The Boracay, a tanker under Western sanctions and facing a French investigation as part of Russia’s suspected “shadow fleet”, has unexpectedly departed its anchorage off western France, raising questions after a recent raid by French Navy commandos.
MarineTraffic data showed the vessel heading southwest down the Bay of Biscay at cruise speed on Friday morning.
Its departure remains unexplained, with neither local French maritime authorities nor the Brest prosecutor’s office, investigating the Benin-flagged vessel’s nationality, responding to requests for comment.
Before its detention, the Boracay was destined for India’s Vadinar port, home to a Nayara Energy refinery, though its current course is unconfirmed.
French President Emmanuel Macron stated on Thursday that the ship’s detention was part of a European strategy to combat oil revenues funding Russia’s war in Ukraine.
Macron also said it was unclear whether the vessel was involved in drone incursions in Denmark last week, which shut Danish airports close to the route the ship had been sailing from the Baltic to the North Sea.
French police arrested the captain and first officer as they investigated whether it was involved in last week’s drone incursions in Denmark.
The captain has since been charged with one count of refusing to follow instructions from the French navy and told to attend a court hearing in the northern coastal city of Brest next February. The second captain was released without charge after being questioned.
French soldiers boarded the ship several days ago at the request of prosecutors who suspected wrongdoing. The prosecutor’s office in Brest previously said an investigation was opened into the crew’s “refusal to cooperate” and “failure to justify the nationality of the vessel”.
French naval forces boarded the ship again on Wednesday to provide food and fuel to the crew on board, a military official told Associated Press.

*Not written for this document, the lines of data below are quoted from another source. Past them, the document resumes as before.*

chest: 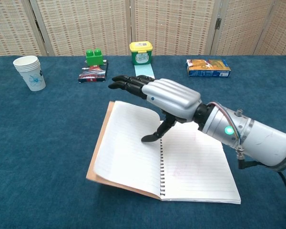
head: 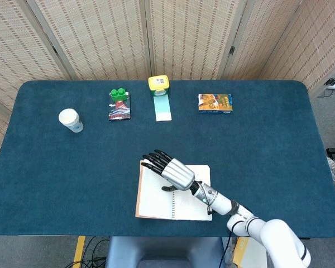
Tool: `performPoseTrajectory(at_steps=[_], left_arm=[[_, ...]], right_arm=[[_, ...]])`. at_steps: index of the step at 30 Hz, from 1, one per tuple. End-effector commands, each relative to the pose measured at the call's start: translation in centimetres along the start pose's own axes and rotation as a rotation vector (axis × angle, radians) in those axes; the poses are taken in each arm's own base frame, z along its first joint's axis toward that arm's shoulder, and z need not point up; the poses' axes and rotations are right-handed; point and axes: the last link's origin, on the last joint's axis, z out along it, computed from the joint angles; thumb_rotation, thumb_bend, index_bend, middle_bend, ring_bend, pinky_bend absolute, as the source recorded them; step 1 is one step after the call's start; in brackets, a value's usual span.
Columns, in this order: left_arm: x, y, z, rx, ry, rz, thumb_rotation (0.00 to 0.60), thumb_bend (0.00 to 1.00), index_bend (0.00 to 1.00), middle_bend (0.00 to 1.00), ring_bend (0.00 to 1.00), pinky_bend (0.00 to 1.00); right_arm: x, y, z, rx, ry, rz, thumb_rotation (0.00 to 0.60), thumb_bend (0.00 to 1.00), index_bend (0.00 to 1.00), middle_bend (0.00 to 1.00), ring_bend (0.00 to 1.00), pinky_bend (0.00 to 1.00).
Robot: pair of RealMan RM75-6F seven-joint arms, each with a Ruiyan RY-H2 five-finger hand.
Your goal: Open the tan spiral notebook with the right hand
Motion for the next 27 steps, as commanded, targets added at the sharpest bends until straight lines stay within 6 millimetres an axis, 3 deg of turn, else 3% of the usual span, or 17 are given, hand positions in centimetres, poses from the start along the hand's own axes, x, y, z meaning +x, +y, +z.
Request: performPoseTrajectory(at_steps=[1, 8, 14, 20, 24, 27], left_arm=[[0.2, -0.4, 0.1, 0.009, 0.002, -0.009, 0.6, 0.1, 0.11, 0.16, 0.16, 0.2], [0.4, -0.6, 0.1, 0.004, -0.001, -0.009, 0.6, 0.1, 0.11, 0.16, 0.16, 0.2], [-0.1, 0.3, -0.3, -0.035, -0.014, 0.019, 0.6, 0.1, 0.11, 0.16, 0.16, 0.2], [-1.5, 1.9, -1.0, -0.095, -0.048, 0.073, 0.6, 0.1, 0.12, 0.16, 0.16, 0.2], [-3.1, 3.6, -1.8, -0.149, -0.081, 0.105, 0.6, 0.1, 0.12, 0.16, 0.16, 0.2], [-3.8, 4.4, -2.3, -0.174, -0.095, 0.127, 0.6, 0.1, 0.12, 0.16, 0.16, 0.2]], right_arm=[[-1.1, -0.9, 1.8, 0.027, -0.015, 0.04, 0.6, 0.09, 0.0, 0.0, 0.0, 0.03], [-1.7, -0.7, 1.5, 0.029, -0.03, 0.062, 0.6, 0.09, 0.0, 0.0, 0.0, 0.03], [1.7, 1.0, -1.7, 0.044, 0.108, 0.038, 0.6, 0.09, 0.0, 0.0, 0.0, 0.03], [7.8, 3.6, -9.7, -0.098, 0.128, -0.087, 0.6, 0.1, 0.0, 0.0, 0.0, 0.03], [12.5, 1.9, -15.4, -0.281, 0.081, -0.154, 0.6, 0.11, 0.0, 0.0, 0.0, 0.03], [14.2, 1.1, -18.7, -0.397, 0.048, -0.2, 0.6, 0.11, 0.0, 0.0, 0.0, 0.03]])
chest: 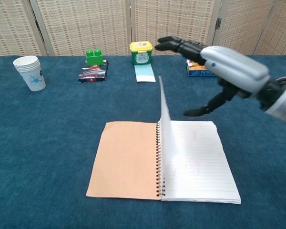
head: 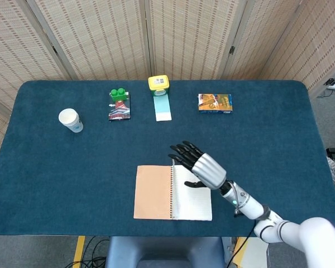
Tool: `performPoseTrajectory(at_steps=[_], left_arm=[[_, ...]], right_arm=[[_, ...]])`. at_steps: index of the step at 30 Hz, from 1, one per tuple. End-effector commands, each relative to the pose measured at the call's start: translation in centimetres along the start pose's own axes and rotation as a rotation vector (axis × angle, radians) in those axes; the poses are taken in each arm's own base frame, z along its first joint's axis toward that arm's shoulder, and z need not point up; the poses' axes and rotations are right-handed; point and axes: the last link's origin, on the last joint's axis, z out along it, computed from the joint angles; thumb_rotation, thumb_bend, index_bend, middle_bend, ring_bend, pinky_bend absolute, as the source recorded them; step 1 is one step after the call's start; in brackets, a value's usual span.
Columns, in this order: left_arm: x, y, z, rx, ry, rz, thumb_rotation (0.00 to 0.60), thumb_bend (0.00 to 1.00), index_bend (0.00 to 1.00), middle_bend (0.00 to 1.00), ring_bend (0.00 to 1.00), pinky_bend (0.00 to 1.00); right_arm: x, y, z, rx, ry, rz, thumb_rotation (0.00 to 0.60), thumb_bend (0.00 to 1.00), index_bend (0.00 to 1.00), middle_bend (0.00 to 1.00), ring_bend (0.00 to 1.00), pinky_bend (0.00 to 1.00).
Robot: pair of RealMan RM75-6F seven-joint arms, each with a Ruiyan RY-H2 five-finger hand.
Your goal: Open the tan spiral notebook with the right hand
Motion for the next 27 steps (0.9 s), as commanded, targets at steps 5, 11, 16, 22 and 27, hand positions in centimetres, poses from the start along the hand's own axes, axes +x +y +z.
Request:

The tanker known as Pushpa or Boracay, whose name has changed several times, was sailing under the flag of Benin and appears on a list of ships targeted by EU sanctions against Russia. It was on its way to India from Russia’s Baltic Sea port of Primorsk, according to the Marine Traffic monitoring website.
Russia increasingly uses old vessels, known as the “shadow fleet”, to skirt Western sanctions.